Wednesday, October 31, 2012 Categorized under Lucid Living, Spirituality

Expansion of Self, Consciousness, and Lucidity While Awake or Asleep

Expansion of Self, Consciousness, and Lucidity While Awake or Asleep

Beverly (Kedzierski Heart) D’Urso, Ph.D.   Copyright  © 2012

Presentation for the Science and Non-duality Conference: “The Nature of the Self,” San Rafael, CA, October 2012

Spiritual teachers talk about “Being in the Present Moment.” For me, this appropriately describes the point of becoming lucid in a dream. I believe that lucid dreaming can help even non-dreamers better understand self-realization.

I see lucidity in the sleeping state as a microcosm of self-realization in the waking state, which I study in my spiritual work. At this point, I follow the Diamond Approach path of A. H. Almaas as a member of the Ridhwan School and Seminary. Almaas, namely Hameed, spoke here last night as an invited keynote address.

Today, I will show how lucidity actually relates to what I call expansion of self, and what it means to have levels of lucidity when asleep or awake.

Beverly and Stephen

I did not know the term lucid dreaming until the late 1970’s, when I had the opportunity to do lucid dream research with Dr. Stephen Laberge at Stanford University before and after completing my MS degree that focused on Cognitive Psychology and my PhD that involved Artificial Intelligence.

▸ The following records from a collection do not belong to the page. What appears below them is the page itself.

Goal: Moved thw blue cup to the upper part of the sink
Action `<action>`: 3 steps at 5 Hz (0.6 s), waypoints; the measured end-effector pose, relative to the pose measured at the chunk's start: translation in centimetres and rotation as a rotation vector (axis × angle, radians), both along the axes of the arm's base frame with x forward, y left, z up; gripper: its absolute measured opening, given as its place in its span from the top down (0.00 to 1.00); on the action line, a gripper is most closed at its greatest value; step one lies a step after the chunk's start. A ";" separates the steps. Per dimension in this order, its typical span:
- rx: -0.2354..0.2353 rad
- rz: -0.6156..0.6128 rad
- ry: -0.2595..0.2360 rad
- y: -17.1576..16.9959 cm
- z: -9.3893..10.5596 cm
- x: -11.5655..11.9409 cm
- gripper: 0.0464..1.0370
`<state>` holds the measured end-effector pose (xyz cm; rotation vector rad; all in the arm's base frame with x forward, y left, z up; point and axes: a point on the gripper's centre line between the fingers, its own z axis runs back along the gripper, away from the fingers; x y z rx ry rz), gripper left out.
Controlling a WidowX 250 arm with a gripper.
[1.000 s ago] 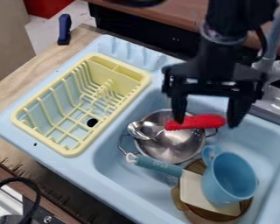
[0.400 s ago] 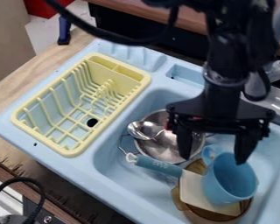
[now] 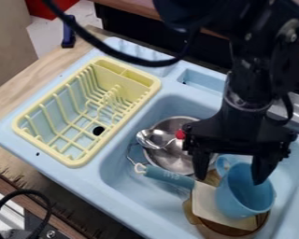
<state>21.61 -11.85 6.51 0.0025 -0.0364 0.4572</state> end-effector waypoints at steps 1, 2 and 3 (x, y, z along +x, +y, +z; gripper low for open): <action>0.043 0.017 0.022 0.2 -1.0 -0.1 0.04; 0.068 0.031 0.025 0.4 -1.5 0.0 0.07; 0.073 0.042 0.015 0.5 -1.6 0.1 0.33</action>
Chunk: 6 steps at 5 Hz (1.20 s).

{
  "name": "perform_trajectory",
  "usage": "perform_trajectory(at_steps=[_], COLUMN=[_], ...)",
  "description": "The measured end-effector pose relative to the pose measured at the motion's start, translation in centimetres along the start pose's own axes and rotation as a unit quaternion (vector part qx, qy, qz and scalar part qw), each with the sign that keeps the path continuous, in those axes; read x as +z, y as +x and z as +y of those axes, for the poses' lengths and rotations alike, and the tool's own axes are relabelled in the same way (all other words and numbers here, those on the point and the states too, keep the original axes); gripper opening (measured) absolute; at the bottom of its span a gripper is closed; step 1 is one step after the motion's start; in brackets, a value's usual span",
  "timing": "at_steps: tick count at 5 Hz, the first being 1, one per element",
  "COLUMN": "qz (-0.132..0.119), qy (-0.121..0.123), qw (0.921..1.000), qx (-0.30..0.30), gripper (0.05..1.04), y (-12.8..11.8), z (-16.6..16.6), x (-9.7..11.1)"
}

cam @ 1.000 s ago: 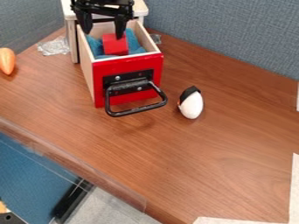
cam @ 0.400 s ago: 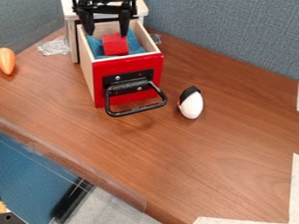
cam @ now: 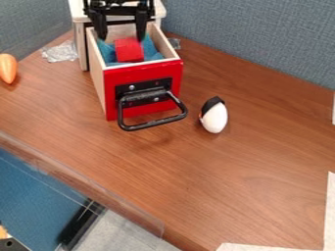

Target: Take the red object and put in the left bottom of the table

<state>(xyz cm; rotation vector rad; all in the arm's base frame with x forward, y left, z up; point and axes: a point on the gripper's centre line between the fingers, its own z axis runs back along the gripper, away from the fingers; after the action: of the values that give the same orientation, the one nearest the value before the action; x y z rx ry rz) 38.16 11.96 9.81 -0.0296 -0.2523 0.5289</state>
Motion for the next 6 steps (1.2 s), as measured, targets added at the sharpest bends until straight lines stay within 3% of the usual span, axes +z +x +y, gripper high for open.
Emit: perform_trajectory(at_steps=[4, 6], qz=[0.008, 0.025], qy=[-0.003, -0.009], qw=[0.9999, 0.9996], qx=[0.014, 0.004], gripper=[1.0, 0.999], y=[-0.5, -1.6], z=[-1.1, -1.7], x=[-0.7, -1.3])
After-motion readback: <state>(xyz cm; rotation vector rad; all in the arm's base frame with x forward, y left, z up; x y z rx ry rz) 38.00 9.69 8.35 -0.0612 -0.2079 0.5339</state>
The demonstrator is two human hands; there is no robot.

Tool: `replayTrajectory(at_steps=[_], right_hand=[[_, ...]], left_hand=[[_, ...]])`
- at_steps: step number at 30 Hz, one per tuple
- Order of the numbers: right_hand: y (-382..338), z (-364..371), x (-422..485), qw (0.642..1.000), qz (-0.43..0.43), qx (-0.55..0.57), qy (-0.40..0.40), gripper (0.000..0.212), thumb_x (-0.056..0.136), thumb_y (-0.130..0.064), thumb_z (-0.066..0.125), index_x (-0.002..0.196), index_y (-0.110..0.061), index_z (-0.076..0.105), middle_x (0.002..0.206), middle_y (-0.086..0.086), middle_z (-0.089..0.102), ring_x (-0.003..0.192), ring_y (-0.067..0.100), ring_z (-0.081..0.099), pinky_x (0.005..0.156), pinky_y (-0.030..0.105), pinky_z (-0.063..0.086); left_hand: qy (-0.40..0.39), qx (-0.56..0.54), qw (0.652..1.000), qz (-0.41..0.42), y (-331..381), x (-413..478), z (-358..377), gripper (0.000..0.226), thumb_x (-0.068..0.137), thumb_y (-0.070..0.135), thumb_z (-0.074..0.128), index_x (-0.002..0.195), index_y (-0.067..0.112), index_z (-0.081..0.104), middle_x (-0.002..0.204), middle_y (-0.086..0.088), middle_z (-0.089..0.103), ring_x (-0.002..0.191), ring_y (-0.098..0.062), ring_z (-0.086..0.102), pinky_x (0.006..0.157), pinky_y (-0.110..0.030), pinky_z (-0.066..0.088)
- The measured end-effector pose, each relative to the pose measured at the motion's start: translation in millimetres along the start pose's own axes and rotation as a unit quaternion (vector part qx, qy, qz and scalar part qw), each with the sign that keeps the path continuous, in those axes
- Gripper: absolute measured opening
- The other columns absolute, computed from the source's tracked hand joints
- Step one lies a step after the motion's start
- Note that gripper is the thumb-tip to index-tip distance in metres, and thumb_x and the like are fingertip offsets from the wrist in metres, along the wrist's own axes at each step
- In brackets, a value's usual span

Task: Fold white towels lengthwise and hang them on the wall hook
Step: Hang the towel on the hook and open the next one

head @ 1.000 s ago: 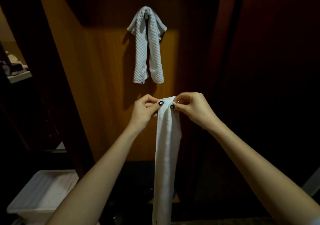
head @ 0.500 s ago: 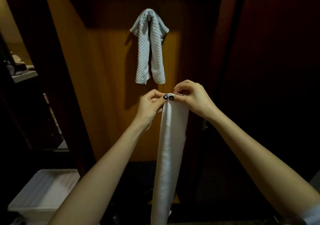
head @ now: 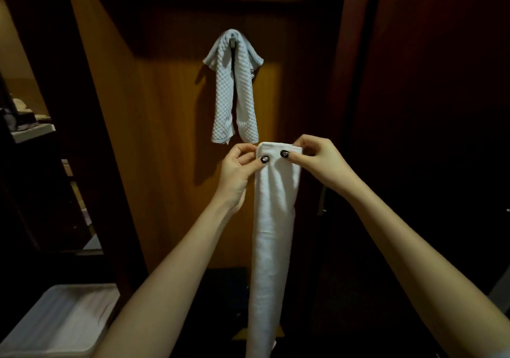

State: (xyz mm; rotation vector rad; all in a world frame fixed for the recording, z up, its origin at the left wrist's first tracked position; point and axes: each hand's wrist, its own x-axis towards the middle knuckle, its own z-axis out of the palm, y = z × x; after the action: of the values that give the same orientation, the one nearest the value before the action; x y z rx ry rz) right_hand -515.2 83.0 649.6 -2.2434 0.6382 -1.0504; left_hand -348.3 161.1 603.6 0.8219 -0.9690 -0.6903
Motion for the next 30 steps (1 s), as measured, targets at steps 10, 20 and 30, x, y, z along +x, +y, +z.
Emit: replayTrajectory(at_steps=[10,20,30], right_hand=[[-8.2,-1.1,17.3,0.998,-0.017,-0.026,0.047,0.018,0.081,-0.017,0.074,0.074,-0.012,0.058,0.073,0.007,0.063,0.066,0.009,0.055,0.059,0.029,0.044],[-12.5,5.7,25.6,0.987,-0.085,-0.037,0.132,0.014,0.081,-0.015,0.072,0.08,-0.012,0.059,0.074,-0.001,0.059,0.067,0.006,0.05,0.06,0.025,0.041],[-14.9,-7.9,32.2,0.983,-0.095,0.057,0.143,0.013,0.086,-0.009,0.068,0.097,-0.014,0.066,0.095,-0.004,0.068,0.088,0.013,0.064,0.075,0.031,0.052]], left_hand=[[0.035,0.046,0.997,0.057,-5.6,2.4,0.5,0.016,0.084,0.011,0.071,0.09,0.018,0.058,0.074,0.002,0.067,0.061,-0.002,0.06,0.052,-0.013,0.043],[0.007,0.143,0.988,0.063,3.0,3.8,3.6,0.023,0.08,-0.001,0.071,0.075,0.015,0.055,0.066,0.002,0.058,0.047,0.006,0.049,0.047,-0.006,0.036],[-0.108,0.197,0.958,0.179,5.4,11.0,13.3,0.051,0.087,-0.003,0.061,0.125,0.029,0.052,0.128,0.023,0.052,0.118,-0.016,0.055,0.099,-0.027,0.045]])
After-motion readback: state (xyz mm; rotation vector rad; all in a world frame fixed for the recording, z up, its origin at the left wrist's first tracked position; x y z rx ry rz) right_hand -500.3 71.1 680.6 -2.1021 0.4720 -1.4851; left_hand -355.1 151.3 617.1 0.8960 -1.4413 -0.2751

Just before this, I discovered that I my dreams since the age of seven get called lucid dreams. In one memorable one, I faced my fears of the scary witches from my recurring childhood nightmares.

One night, I looked the scary witches in the eye and simply said, “Okay, what do you want? Let’s get this over with! I have used this experience to enhance my dreams and my life in numerous ways ever since.

Lucid dreaming simply means that I know I dream while I dream. It does not necessarily imply control of the dream as popular media often suggests, although it does involve more than merely having clarity or awareness.

Dream World Picture

I define the term dream as an experience of an outer world made up of characters, actions, and an environment that an expanded self has helped create. I define the term expanded self as a collective mind, and not merely the brain in the head asleep on a pillow.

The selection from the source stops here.